Perianes extrajo lo máximo de una obra que le encaja como anillo al dedo, exhibiendo un sonido profundo y brillante, que deslumbró en las preciosistas escalas leggierissimo o en las poderosas octavas en fortissimo. Asimismo, en los pasajes más viscerales del Allegro animato exhibió su sempiterno carácter. Esto se acentuó en el folklórico Andante, en el que dio vida a un discurso racial hasta la extenuación. En la evocadora sección central disfrutamos de una fascinante sensualidad que dio paso a una exuberante quasi Cadenza. El intenso Molto allegro destiló desenfado y vitalidad, concluyendo la obra con una abrumadora exhibición del solista en su cadencia y un poderoso tutti final. Perianes regaló al público la hermosísima, pero injustamente infrecuente, Serenata andaluza de Falla, en lo que fue otro prodigio de interpretación.

En una temporada englobada bajo el epígrafe de Imprescindibles no podía faltar una sinfonía beethoveniana. La elegida, ni más ni menos, la Eroica. Tan imprescindible como hiperprogramada, aunque la OSG, más allá de sus directores titulares, apenas la ha interpretado. De todas estas Eroicas, ha sido la de Tausk y la OSG la que me ha resultado más intensa y convincente.
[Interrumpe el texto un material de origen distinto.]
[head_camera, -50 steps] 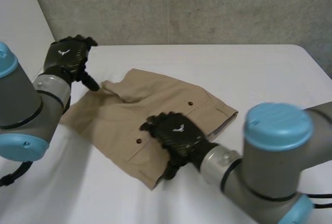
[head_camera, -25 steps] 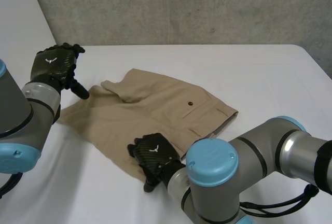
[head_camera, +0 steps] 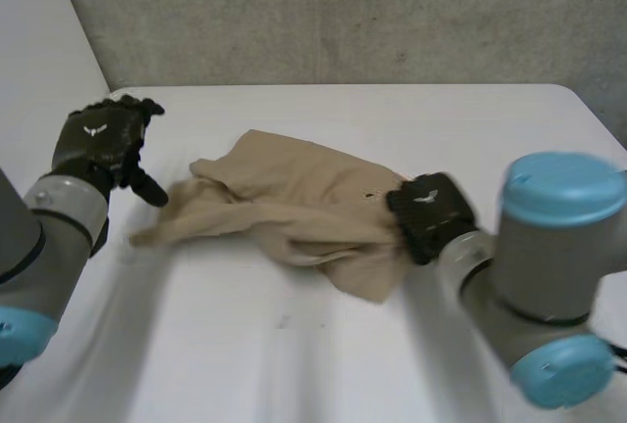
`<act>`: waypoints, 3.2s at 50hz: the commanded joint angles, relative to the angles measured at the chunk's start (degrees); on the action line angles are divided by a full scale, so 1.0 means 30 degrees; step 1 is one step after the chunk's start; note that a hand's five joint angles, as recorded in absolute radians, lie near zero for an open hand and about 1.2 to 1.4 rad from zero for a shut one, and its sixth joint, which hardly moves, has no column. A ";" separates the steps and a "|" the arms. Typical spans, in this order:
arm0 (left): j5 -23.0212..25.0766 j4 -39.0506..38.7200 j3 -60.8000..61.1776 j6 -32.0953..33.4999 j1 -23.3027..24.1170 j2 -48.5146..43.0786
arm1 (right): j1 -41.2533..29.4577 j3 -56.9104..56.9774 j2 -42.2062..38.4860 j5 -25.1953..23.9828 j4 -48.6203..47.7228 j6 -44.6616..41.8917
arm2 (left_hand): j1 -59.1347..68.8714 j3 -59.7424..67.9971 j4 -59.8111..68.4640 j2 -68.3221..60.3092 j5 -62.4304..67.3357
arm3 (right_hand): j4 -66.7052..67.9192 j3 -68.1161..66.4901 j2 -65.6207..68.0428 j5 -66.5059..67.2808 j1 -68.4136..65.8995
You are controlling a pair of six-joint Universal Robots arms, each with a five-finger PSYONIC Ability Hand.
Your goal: Fold the shorts.
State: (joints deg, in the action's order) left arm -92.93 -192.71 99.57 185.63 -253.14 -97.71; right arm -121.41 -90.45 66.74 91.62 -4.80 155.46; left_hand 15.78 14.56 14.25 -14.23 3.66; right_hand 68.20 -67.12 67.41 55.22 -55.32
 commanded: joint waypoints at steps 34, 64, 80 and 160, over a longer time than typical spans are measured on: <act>-0.1309 0.0606 0.3902 -0.1731 0.4516 -0.3112 | 0.2589 -0.1958 0.0809 -0.1448 -0.0686 0.0504 | 0.4198 0.4605 0.4711 -0.4717 0.4907 | 0.3932 -0.4292 0.4196 0.4928 -0.8226; -0.2041 -0.1621 0.3462 0.0993 0.3990 -0.5222 | 0.2442 -0.2222 0.0809 -0.1449 -0.0949 0.0504 | 0.7166 0.7573 0.7678 -0.7685 0.7875 | 0.3932 -0.4292 0.4196 0.4928 -0.8226; -0.2041 -0.1622 0.3286 0.1023 0.3580 -0.5048 | 0.2442 -0.2222 0.0838 -0.1448 -0.0949 0.0504 | 1.4011 1.4418 1.4524 -1.4530 1.4720 | 0.3932 -0.4292 0.4196 0.4928 -0.8226; 0.0451 -0.4582 -1.6145 0.2106 0.2758 -1.3781 | 0.2060 0.8039 -0.4737 0.1219 -0.4847 -0.3368 | -0.1688 -0.1281 -0.1176 0.1170 -0.0979 | -1.9401 1.9041 -1.9137 -1.8406 1.5107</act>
State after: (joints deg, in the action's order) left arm -90.26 -207.51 45.83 191.30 -245.06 -141.00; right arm -115.89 -60.15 46.17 96.03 -22.29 143.09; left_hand 11.94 12.85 12.35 -12.13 2.66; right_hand 13.35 -12.29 12.54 3.95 -11.60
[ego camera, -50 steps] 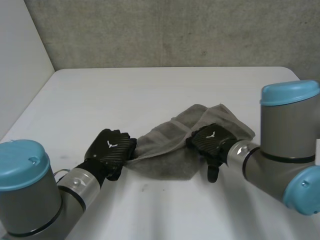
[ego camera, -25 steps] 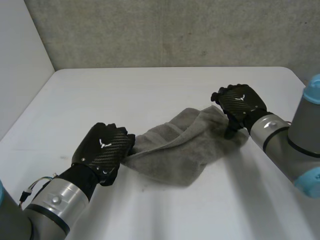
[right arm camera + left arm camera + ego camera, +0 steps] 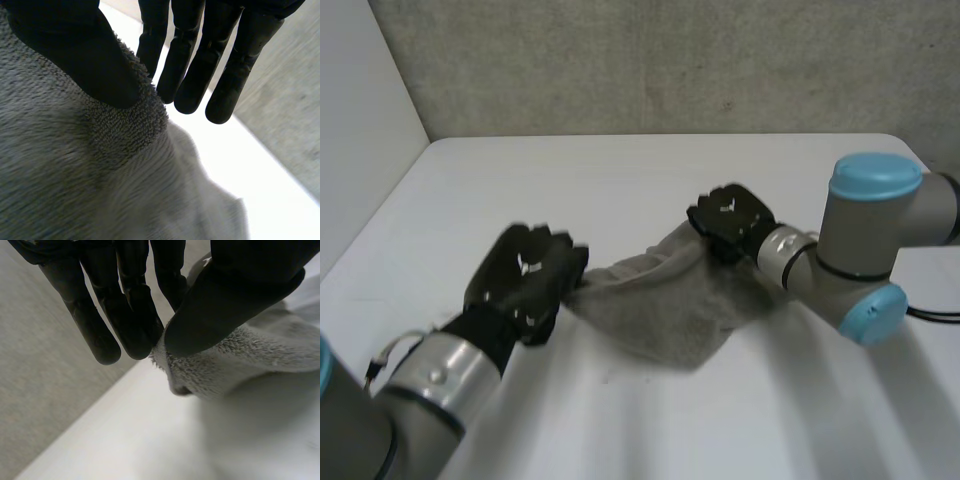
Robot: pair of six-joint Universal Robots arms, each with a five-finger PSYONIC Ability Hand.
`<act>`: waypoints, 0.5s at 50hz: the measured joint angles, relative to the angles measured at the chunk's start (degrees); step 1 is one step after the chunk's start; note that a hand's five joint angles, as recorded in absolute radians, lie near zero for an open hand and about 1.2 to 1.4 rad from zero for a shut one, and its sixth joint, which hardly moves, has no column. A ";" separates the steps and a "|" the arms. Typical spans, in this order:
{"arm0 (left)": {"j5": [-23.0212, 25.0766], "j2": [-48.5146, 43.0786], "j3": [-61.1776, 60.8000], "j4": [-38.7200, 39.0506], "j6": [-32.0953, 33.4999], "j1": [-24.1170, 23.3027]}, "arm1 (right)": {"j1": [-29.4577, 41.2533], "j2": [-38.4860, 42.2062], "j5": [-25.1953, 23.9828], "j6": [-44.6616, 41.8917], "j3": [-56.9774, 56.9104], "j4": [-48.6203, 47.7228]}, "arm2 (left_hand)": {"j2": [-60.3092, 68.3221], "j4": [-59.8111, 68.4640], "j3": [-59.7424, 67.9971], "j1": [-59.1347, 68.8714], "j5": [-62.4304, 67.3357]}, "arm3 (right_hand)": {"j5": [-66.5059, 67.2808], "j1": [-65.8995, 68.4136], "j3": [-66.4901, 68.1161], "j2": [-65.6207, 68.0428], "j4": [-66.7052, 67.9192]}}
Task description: Fold the towel.
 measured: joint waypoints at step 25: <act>-16.17 -9.67 49.37 11.51 -2.81 3.09 | -0.34 -28.42 10.43 3.86 1.28 -31.31 | 0.00 0.00 0.04 0.00 0.08 | 0.49 0.00 0.21 0.00 0.12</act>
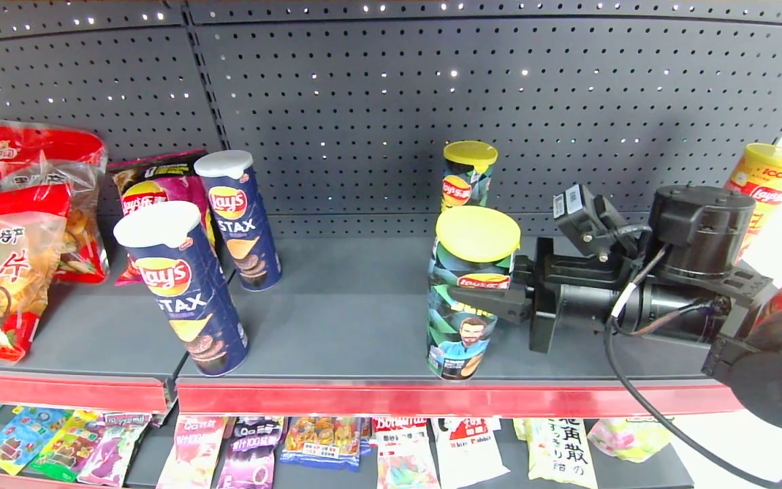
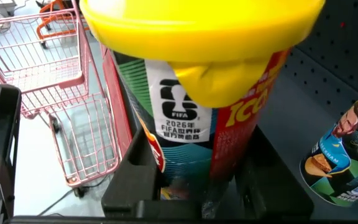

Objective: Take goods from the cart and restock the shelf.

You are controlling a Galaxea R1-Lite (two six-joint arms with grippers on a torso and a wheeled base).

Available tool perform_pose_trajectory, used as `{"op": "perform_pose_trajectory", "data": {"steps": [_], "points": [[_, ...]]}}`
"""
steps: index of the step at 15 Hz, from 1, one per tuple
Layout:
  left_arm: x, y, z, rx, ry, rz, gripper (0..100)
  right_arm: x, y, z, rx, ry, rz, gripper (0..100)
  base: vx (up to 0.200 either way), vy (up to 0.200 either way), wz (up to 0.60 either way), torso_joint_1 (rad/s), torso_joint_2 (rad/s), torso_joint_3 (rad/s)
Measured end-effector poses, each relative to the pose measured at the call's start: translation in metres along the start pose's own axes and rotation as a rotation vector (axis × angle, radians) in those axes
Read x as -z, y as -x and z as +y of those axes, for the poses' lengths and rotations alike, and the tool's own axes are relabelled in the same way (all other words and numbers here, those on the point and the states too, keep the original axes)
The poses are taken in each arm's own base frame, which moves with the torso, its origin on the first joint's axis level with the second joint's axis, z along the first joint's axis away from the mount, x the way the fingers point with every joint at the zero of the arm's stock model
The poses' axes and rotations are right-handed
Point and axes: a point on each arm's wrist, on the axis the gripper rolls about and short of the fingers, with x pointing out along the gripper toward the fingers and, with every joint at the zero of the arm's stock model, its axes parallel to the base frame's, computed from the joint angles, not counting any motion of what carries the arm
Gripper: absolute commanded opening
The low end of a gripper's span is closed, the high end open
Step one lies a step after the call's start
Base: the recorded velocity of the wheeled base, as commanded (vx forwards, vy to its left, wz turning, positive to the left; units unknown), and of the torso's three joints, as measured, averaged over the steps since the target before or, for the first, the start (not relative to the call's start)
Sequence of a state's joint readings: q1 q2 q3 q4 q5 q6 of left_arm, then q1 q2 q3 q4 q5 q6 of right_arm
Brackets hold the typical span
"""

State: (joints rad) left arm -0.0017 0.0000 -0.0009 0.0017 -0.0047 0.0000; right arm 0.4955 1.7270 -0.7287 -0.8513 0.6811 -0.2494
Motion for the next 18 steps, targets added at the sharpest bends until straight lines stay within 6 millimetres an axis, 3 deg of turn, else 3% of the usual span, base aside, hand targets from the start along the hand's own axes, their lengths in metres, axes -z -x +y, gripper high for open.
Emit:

El despliegue de energía, contraproducente en la primera parte fue aquí oportuno, imprimiendo las dosis necesarias de drama para que una obra tan conocida sonase nueva. En la exhibición de músculo merecen citarse numerosos atriles jóvenes, algunos de ellos recientemente incorporados a la sección de violines, pero también metales e incluso un joven timbalero invitado. Todos se adecuaron a la perfección a la concepción de Tausk, un director que en cada visita gana más y más adeptos. Llama la atención por su energía y flexibilidad y es, por encima de todo, un director humilde que huye de excesos para la galería, absolutamente concentrado en dar entradas y graduar dinámicas, que a lo largo de toda la obra resultaron impactantes por su extremismo. El tempo fue peculiar, pues una Eroica de 45 minutos de música, se ubica en el rango más vertiginoso del espectro. Pero no por ello fue una versión desdibujada, sino todo lo contrario; rebosante de matices y de ideas reveladoras.

Un planteamiento tan extremo, pleno de sforzandos explosivos, fugas obsesivas y tuttis lapidarios, sólo podía funcionar con una respuesta orquestal de primera línea. La OSG volvió a demostrar su magnífico momento de forma y la seriedad y el rigor con los que aborda el gran repertorio. Merece ser mencionado el poderoso sonido de los contrabajos y unas maderas deslumbrantes, con solos de lujo de la mano del oboe David Villa y el clarinete Iván Marín. Únicamente resultó fallido el cuarteto de cuerda en el Finale por el que Tausk atípicamente optó. Pero hablamos de una mácula en una amena noche de imprescindible música.